Они пили не просто кофе, а кофе с рижским бальзамом, который Алле кто-то привез из Прибалтики, а она подарила его Лене. Просто так подарила. Чтобы Лене было радостно. И Лене действительно было радостно. Оттого, что есть рижский бальзам и что он такой вкусный. Оттого, что Юрий Петрович попал к ней в гости. И оттого, что впереди — что-то очень-очень хорошее.

Несколько раз похвалив и кофе, и бальзам, и Лену, Юрий Петрович продолжил тему, начатую на улице.

— Так вот. Много думать, Леночка, вредно. А главное, бессмысленно. — На этот раз он, пожалуй, не шутил.

— Думать — бессмысленно? — удивилась — не согласилась Лена.

— Да, именно так. Кажется, у евреев есть замечательная пословица: «Худшие враги человека не пожелали бы ему тех бед, которые могут принести ему собственные мысли».

— Слушайте, как вы все запоминаете? — Лена сокрушенно развела руками. — И почему ваши евреи должны быть для меня авторитетом?

— А кто для вас авторитет? — заинтересовался Буланкин.

— Вы, — засмеялась Лена.

У Юры на самом деле была очень хорошая память, и он с удовольствием выдал огромную порцию своих и чужих размышлений о жизни. Чаще других звучало слово «дао». Лена, конечно, его слышала. И что «дао» означает «путь» — тоже знала. И даже имела некоторое представление о восточной философии с ее идеями самоуглубленности и отстраненности от мира и суеты. Но сейчас ей казалось, что все, что говорил Юрий Петрович, она слышит впервые. Точнее, по-новому. Из уст ее собеседника все воспринималось легко и весело. Воспринималось, но почему-то все-таки не принималось. Хотя кое-что понравилось. Ну например:

Дабы остаться целостным, давай себя «выжимать». Дабы стать прямым, позволяй себя изгибать. Дабы наполниться, опустоши себя.

Или:

Самую важную музыку невозможно услышать. Самая важная форма не имеет очертаний.

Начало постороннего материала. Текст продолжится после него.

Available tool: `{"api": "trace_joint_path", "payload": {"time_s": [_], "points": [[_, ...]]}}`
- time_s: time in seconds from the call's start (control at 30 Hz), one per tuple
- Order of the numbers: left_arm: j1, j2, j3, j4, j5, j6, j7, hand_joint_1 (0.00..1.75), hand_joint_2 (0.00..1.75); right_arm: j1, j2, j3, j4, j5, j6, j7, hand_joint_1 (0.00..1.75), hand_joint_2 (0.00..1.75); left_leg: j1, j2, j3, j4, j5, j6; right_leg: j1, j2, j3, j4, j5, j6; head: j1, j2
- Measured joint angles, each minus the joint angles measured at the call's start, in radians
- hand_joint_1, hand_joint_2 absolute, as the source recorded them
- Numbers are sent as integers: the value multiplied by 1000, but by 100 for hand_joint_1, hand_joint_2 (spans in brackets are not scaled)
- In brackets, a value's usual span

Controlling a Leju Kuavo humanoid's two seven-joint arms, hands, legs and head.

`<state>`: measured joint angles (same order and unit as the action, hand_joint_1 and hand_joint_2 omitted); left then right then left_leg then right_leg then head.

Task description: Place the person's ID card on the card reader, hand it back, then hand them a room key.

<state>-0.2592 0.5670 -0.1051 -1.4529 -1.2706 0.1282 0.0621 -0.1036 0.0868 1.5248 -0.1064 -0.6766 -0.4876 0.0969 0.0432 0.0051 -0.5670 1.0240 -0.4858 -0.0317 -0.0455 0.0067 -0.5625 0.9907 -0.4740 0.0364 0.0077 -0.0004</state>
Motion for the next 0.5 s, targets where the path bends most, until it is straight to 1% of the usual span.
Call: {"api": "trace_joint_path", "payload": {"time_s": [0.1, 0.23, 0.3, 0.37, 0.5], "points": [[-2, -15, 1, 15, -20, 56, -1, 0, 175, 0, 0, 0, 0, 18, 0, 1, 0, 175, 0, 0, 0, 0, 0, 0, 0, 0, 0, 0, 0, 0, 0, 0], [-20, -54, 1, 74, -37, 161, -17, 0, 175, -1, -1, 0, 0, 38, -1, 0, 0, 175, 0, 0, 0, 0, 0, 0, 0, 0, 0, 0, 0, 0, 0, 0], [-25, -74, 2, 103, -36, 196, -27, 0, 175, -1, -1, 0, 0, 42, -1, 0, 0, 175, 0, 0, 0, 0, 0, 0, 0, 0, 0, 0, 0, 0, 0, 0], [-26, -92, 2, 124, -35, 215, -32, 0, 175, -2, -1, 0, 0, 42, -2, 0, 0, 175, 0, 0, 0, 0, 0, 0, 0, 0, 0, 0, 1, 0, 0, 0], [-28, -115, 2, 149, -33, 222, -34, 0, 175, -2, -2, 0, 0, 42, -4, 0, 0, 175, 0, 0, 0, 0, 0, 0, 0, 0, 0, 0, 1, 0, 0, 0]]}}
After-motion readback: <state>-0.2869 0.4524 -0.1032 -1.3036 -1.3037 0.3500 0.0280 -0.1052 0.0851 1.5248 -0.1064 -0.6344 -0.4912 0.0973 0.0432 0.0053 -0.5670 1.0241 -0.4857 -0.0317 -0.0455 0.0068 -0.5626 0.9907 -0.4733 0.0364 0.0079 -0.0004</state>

Когда она сказала Буланкину, что вот это действительно интересно, он не обрадовался, как должен радоваться всякий миссионер в подобных случаях, а задумчиво покачал головой:

— Боюсь, вы воспринимаете это пока только на уровне формы. Как красивые стихи. Для того чтобы понять… нет, не понять, а принять, принять на веру, не копаясь в этом и ничего не анализируя, должно пройти время.

— Вы сами себе противоречите, — заспорила Лена. — Зачем время, если не думать и не анализировать?

Юра остался доволен этим вопросом, но попытался все-таки объяснить, что к любой вере нужно прийти, она редко дается сама по себе. А противоречия? Конечно, они есть. Мир просто соткан из противоречий. И не надо пытаться их разрешить, не надо пытаться искать никаких объяснений. Надо учиться у древних даосов, которые, сталкиваясь со всеми парадоксами жизни, лишь пожимали плечами и признавали, что разрешение всех проблем им не под силу. А мы что-то все пытаемся понять, «отбывая пожизненное заключение в тюрьме своего разума».

Про пожизненное заключение и тюрьму разума Юра вычитал Лене из книжки, которая почти случайно оказалась у него в дипломате.